Since Bayesian algorithm solves the problem of inverse probability, we need to know what is positive probability and what is inverse probability first. Let's take touching the ball commonly used in middle school math class as an example.
Suppose there are m white balls and n black balls in the bag, and randomly draw a ball. What is the probability of drawing a white ball? This question must be easy for everyone. The probability of finding the white ball is M/(M+N).
The above is the solution of the long-term probability. We know the distribution of black balls and white balls in the bag in advance, so we can easily find out the probability of encountering white balls and black balls.
If we don't know the ratio of black balls to white balls in the bag in advance, but close our glasses and touch out some balls. Then observe the ratio of white ball to black ball in the contacted ball, and infer the ratio of black ball to white ball in the bag.
This is the reverse probability, and we don't know the distribution of black balls and white balls. In the real world, reverse probability is also widely used, because human observation ability is limited, such as observing the diversity of marine life and calculating the probability of defective products in a batch. And we can't count all the samples.
Let's look at Bayesian formula first. We don't need to remember it. We just need to have a general impression first.
Here comes the scene: suppose that the ratio of male to female in a middle school is 60%: 40%, boys always wear trousers, and girls wear trousers and skirts.
What is the probability P(Girl|Pants) of that girl wearing pants?
Step 1: We need to know how many people are wearing pants. Suppose the total number of students in the school is m, and the number of students wearing pants is the number of boys wearing pants+the number of girls wearing pants, that is, m * P (boys) * p (boys with pants) +m * p (girls with pants) * p (girls with pants), where p (boys with pants) and p (girls with pants) are the conditions.
Step 2: Next, we need to know the number of girls wearing pants, first girls, then girls wearing pants, so girls wearing pants are M*P (girls) *P (pants | girls).
Step 3: Calculate the probability p (girls | pants) of girls wearing pants, that is, m * p (girls) * p (pants | girls) /(m * p (boys) * p (pants | boys) +m * p (girls) * p (pants | girls).

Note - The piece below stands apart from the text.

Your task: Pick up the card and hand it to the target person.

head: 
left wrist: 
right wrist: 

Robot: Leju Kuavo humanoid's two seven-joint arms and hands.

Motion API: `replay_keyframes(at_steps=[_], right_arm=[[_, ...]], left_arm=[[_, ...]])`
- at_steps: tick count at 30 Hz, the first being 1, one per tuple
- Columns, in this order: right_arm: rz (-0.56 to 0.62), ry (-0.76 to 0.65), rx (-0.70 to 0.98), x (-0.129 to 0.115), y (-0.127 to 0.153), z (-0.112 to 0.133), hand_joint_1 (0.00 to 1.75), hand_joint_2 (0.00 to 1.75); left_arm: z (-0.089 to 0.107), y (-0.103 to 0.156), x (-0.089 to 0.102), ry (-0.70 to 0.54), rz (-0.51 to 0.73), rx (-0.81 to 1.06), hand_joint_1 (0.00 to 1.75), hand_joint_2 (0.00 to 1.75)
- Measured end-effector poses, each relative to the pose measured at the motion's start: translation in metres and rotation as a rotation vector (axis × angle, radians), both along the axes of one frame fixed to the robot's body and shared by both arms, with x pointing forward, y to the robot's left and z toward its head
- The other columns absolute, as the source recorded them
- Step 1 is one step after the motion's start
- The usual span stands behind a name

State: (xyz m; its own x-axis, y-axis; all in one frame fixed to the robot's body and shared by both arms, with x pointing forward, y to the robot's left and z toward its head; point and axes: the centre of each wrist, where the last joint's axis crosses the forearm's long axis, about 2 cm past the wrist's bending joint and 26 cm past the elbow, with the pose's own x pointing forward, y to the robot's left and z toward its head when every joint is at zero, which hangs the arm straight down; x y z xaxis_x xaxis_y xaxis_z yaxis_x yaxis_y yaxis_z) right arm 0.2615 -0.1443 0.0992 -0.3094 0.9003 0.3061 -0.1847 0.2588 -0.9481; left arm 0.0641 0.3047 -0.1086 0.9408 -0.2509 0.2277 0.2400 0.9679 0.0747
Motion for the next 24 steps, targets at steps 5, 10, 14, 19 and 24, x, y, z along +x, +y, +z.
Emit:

Divide by m to get p (girls) * p (pants | girls) /(p (boys) * p (pants | boys) +p (girls) * p (pants | girls)).
Through the disassembly of the above three steps, we finally get:
P (girls | pants) = P (girls) *P (pants | girls)/(P boys) P (pants | boys)+P (girls) P (pants | girls))
The denominator (p (boys) * P (pants | boys) +p (girls) * p (pants | girls)) is the probability of wearing pants, which can be expressed as p (pants), and the formula for calculating the probability of girls wearing pants becomes:
P (girls | pants) = P (girls) *P (pants | girls)/P (pants)
In this way, the inverse probability can be obtained, and the probability that the person wearing pants is a girl can be converted into a positive probability. Replacing Girl and Pants with A and B is the Bayesian formula given by Xiaoyu before.